A puzzling development in his career occurred in 1920, when Duchamp started adopting a creative alter ego. At first, the Catholic artist was toying with the idea of assuming a Jewish identity, but found changing gender was possibly more fun. A year earlier, he had drawn a moustache and beard onto Mona Lisa’s picture from a postcard, marking a historic fascination in portraiture with androgyny and gender deception.
Within Dadaism – the trend that Duchamp adhered to – artists worked increasingly towards challenging deeply-rooted gender roles. For the first time in 1920, Duchamp signed the French window ready-made Fresh Widow with his female alias Rrose Sélavy – a name which pronounced in French sounded very much like “eros, c’est la vie” (love is life). Rrose Sélavy was yet another manifestation of the Dadaist’s need for nonconformism and rebellion against bourgeois norms. Maria Buszek wrote in Naomi Sawelson-Gorse’s Women in Dada (1999):
“During this period commodity culture itself became associated with femininity. Women were the primary consumers in an expanding market economy during World War I. Female bodies became the purveyors of commercial value in increasingly ubiquitous print advertisements, such that broad anxieties about the collapse of individualism and the corresponding threat to masculinity were often articulated by male artists and by popular culture in relation to the gender-ambiguous figure of the “New Woman” or garçonne (girl/boy).” The dangerous, even masculinized eroticism of the New Woman marked the collapse of the boundaries between male and female and those separating (…) that had kept “proper” women out of the public arena in nineteenth-century Europe.”

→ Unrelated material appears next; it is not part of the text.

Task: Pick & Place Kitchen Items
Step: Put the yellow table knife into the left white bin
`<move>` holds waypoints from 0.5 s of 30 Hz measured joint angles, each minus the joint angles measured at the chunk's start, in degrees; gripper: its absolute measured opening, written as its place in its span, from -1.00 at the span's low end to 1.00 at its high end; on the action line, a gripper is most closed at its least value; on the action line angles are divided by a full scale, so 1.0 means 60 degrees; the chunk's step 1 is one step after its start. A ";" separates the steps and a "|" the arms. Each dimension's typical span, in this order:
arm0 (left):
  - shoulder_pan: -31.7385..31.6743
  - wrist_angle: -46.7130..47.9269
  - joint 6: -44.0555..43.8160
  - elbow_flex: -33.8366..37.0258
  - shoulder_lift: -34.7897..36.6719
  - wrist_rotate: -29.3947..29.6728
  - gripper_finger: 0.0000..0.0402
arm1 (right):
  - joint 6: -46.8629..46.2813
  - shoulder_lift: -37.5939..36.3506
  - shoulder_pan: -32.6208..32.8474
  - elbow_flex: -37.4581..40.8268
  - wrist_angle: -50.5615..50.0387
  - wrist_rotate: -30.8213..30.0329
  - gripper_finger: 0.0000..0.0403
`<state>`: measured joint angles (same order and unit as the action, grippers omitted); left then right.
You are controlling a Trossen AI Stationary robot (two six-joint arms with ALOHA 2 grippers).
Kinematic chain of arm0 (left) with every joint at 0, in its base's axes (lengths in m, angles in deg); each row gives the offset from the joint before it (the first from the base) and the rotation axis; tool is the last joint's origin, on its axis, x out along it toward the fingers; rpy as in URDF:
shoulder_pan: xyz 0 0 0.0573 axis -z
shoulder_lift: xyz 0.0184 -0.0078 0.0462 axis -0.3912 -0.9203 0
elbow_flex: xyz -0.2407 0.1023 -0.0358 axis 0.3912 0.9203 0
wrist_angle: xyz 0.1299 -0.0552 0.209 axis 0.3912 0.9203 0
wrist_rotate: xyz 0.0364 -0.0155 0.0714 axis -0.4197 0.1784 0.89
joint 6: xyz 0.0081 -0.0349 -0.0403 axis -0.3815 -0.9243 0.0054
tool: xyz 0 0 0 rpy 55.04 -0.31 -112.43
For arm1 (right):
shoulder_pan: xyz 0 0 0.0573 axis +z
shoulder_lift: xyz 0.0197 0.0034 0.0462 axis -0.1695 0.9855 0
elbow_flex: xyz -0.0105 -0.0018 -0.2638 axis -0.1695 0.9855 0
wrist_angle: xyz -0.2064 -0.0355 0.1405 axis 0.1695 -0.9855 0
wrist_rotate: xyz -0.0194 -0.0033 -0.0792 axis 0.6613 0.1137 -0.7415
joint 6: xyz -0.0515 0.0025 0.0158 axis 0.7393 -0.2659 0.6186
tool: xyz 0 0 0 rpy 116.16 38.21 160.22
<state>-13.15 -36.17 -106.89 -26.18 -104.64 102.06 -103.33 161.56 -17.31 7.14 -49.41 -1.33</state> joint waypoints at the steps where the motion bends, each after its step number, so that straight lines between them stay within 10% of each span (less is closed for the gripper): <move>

Rrose showed herself in all her transvestite glory in a series of photographic portraits by Man Ray, one of Duchamp’s closest friends. He gave her a glamorous makeover, perfected by his experience of working for Vogue magazine, complete with sensual lighting and sultry poses. Under the façade though, the angularity of Duchamp’s masculine features, which neither photographer, nor model wished to conceal, conveyed an element of stubborn defiance against prejudice in contemporary society. And as a very early statement against the rise of consumerism, Rrose’s picture appeared on the label of the perfume bottle ready-made Belle Haleine, Eau de Voilette or Beautiful Breath, Veil Water (1921).
Rrose allowed Duchamp to be daring, both emotionally and artistically. By comparison, his male urbane self appeared to be of a boring normality. Furthermore, as Amelia Jones noted, Rrose seems to have placed herself to the forefront of Performance art at the beginning of a century in which women were to express themselves increasingly in this medium.